The warmer relies on the backbone OCL's ability to output "sufficiently good slots" as distillation targets. During early training phases when the backbone might collapse, the supervision signal for \(\phi_p\) is noisy; a warm-up schedule might be required.
The scheduling is hard-coded (3 for first, 1 for others) and does not account for scene cuts or sudden changes where a cold-start might be needed again. An extension could involve a lightweight signal to detect if a query needs to be re-initialized.
Experiments focused on synthetic and medium-scale real-world data. Performance on large-scale long videos or open-world data remains to be observed, specifically whether queries degrade over long periods.
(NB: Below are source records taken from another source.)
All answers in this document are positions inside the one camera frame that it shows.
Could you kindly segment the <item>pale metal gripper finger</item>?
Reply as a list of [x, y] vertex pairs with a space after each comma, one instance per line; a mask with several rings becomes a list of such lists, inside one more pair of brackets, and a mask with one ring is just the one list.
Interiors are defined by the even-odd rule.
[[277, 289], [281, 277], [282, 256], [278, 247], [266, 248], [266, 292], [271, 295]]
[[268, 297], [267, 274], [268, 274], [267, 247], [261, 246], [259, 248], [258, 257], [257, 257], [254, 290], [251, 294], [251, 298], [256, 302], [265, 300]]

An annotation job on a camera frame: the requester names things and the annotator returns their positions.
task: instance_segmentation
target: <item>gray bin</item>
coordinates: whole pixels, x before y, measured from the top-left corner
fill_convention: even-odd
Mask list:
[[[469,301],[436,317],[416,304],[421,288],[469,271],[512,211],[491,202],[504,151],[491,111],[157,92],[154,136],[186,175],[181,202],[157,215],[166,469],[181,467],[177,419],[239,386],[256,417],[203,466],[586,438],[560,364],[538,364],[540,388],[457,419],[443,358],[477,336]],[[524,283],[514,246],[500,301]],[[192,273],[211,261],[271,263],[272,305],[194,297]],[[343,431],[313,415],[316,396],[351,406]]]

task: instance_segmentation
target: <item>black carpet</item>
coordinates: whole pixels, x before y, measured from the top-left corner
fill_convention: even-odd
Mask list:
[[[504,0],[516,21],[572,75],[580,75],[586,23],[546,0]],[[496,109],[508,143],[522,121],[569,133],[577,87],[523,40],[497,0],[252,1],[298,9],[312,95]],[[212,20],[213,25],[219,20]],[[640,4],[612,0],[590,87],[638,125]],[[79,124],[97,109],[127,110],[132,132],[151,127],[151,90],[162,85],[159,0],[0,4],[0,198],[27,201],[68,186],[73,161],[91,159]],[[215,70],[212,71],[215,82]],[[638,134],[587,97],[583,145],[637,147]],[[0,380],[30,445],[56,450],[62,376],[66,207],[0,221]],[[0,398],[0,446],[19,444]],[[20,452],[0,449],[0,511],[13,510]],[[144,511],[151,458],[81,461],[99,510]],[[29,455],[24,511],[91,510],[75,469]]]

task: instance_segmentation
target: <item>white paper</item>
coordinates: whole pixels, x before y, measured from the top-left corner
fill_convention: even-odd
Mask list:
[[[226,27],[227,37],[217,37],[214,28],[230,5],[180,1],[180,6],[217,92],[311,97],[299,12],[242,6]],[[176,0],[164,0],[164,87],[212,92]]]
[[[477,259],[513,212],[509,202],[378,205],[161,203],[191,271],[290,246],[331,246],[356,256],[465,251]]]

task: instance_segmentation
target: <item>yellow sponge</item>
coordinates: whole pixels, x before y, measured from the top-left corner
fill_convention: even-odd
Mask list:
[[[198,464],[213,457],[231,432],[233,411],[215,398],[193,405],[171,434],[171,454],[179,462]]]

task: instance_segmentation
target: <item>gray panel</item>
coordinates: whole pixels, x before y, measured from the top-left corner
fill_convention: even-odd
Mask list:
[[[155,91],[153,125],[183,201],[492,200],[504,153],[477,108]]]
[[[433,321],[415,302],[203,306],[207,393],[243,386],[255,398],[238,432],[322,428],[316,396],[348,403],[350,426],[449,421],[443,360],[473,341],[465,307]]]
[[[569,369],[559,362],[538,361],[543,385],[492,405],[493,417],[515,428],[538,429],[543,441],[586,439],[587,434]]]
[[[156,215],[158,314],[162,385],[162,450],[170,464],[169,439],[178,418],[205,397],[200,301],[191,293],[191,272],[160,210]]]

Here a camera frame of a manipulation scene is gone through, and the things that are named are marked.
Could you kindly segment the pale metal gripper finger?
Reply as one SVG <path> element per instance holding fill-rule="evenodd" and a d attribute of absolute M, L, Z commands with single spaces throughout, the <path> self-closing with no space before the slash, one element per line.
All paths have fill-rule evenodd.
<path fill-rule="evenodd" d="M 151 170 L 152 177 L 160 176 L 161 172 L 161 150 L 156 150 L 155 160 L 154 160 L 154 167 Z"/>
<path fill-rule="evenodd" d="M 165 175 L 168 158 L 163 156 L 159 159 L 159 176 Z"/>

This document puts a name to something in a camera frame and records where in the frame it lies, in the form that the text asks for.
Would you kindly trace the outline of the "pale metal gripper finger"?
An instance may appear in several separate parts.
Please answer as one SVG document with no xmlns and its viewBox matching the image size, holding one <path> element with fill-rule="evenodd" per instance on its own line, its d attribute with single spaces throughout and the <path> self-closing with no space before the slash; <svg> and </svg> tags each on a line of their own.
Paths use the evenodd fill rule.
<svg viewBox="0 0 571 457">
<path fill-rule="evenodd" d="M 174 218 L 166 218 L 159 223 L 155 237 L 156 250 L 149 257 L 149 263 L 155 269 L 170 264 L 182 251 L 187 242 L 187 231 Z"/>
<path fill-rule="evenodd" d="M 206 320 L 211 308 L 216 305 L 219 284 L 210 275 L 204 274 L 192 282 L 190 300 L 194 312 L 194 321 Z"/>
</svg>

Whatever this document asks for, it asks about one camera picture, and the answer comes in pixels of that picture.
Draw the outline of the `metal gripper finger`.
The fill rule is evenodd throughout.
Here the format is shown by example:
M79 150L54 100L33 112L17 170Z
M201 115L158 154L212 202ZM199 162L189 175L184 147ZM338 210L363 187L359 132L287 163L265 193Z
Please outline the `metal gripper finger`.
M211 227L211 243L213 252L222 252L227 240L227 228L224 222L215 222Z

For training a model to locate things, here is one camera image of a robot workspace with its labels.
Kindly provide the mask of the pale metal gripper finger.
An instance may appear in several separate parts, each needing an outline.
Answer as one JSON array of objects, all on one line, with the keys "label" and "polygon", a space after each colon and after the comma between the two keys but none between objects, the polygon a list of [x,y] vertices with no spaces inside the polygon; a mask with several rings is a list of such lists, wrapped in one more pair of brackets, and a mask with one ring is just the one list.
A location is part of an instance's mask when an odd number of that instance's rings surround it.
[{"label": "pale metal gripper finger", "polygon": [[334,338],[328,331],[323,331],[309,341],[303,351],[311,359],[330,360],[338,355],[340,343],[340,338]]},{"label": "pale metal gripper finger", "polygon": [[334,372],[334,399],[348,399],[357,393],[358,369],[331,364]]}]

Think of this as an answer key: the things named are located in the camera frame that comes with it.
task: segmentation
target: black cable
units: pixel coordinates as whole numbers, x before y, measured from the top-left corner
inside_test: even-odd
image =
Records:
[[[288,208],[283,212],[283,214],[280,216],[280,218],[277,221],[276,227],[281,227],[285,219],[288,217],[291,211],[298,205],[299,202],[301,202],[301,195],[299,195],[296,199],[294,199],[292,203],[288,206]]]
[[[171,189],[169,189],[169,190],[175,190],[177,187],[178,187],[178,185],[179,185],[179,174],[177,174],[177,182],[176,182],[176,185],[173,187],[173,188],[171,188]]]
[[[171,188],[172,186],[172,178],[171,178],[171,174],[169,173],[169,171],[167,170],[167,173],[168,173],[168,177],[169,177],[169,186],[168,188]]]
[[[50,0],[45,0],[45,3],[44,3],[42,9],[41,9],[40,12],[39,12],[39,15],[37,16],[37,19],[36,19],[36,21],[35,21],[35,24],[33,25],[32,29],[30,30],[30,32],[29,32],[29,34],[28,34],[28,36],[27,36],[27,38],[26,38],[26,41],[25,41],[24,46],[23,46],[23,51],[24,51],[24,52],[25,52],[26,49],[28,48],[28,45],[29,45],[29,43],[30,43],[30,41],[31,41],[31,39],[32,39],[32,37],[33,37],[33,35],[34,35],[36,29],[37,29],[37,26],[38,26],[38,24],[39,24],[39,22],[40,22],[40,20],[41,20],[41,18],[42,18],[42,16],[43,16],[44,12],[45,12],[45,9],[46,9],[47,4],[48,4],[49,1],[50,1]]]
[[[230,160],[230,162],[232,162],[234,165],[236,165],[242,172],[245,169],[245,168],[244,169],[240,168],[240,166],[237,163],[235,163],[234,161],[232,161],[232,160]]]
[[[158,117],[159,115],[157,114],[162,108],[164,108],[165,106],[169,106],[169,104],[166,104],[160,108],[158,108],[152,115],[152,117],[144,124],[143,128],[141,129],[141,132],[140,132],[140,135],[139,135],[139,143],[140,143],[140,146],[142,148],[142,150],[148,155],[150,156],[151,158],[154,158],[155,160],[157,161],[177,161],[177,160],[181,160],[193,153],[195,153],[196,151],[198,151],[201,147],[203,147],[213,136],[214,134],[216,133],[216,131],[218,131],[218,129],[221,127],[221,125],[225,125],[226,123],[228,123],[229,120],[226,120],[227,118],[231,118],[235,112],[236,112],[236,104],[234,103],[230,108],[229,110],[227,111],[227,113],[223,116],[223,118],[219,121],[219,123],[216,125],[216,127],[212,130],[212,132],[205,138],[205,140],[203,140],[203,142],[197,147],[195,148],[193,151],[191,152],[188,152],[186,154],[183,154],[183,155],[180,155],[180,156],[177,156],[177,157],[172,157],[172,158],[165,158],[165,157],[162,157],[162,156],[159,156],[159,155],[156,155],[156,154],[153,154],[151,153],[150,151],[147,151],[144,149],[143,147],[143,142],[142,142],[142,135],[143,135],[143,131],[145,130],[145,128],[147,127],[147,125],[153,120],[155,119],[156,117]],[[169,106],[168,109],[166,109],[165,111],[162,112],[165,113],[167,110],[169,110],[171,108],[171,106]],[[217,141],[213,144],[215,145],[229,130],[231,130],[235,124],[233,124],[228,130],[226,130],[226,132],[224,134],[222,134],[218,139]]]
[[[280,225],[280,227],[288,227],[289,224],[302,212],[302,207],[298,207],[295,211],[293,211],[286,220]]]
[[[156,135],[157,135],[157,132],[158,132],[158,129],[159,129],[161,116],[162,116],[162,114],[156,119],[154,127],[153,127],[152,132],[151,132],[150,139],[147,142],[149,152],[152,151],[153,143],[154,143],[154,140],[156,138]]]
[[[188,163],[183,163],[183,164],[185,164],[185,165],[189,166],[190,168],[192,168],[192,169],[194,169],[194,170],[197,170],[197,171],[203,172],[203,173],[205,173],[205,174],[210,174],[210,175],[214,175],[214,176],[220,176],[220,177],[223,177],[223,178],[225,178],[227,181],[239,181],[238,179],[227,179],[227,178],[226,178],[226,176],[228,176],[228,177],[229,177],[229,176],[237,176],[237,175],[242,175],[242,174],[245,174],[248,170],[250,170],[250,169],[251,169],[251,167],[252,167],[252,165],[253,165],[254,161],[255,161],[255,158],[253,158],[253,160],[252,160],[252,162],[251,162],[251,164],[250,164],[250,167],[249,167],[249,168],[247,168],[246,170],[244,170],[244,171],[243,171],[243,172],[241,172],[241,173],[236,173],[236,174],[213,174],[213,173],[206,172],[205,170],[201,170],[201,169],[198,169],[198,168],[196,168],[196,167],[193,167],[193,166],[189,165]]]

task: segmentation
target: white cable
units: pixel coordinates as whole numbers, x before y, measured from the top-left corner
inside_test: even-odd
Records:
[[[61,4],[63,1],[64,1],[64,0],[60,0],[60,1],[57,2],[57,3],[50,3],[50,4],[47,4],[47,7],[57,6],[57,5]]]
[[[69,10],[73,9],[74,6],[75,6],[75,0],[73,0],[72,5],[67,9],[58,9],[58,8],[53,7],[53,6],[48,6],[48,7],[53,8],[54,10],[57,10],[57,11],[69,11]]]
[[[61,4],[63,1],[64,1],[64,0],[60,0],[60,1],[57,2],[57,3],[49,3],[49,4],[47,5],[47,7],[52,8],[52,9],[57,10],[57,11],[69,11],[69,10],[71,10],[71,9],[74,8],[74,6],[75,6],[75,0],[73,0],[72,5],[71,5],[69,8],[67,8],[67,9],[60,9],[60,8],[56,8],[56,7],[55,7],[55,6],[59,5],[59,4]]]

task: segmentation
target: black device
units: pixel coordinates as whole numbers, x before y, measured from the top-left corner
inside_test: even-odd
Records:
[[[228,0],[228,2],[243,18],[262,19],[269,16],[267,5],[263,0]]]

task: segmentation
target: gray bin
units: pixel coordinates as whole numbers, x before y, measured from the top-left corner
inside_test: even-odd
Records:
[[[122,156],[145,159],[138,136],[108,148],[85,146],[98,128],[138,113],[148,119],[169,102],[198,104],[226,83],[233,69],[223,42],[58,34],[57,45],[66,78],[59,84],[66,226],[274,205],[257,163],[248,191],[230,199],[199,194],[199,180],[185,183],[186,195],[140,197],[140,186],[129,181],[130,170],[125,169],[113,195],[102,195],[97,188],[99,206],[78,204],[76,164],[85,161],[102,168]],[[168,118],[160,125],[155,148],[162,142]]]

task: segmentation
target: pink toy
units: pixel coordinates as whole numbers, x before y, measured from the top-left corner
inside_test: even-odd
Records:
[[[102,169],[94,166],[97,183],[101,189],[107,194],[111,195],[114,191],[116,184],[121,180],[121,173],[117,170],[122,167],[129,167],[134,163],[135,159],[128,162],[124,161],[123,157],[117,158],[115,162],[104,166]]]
vs. Slot Attention / BO-QSA: BO-QSA enriches queries via multi-Gaussians, but these remain "dataset-level" priors. SmoothSA injects "sample-level" features via self-distillation, which is a fundamental difference.
vs. MetaSlot: MetaSlot performs a draft aggregation and then re-initializes queries using an object prototype codebook. It still uses "priors" to supplement queries rather than "current sample features" and involves higher complexity due to the codebook.
vs. STEVE / SAVi / RandSF.Q: These focus on better inter-frame query transition but assume identical SA iterations for all frames. SmoothSA is the first to adjust "transformation intensity" and is orthogonal to transition mechanisms, allowing it to be layered on top of backbones like RandSF.Q.

Rating¶

Novelty: ⭐⭐⭐⭐ First to formally address "query cold-start" and "transformation homogeneity," though the solution (self-distill + scheduling) is simple.
Experimental Thoroughness: ⭐⭐⭐⭐ Consistent validation across multiple backbones and tasks with complete ablations.
Writing Quality: ⭐⭐⭐⭐ Clear narrative unifying two changes under the "smooth iterations/recurrences" concept.
Value: ⭐⭐⭐⭐ High engineering value as it improves most SA-based OCL backbones with nearly zero cost.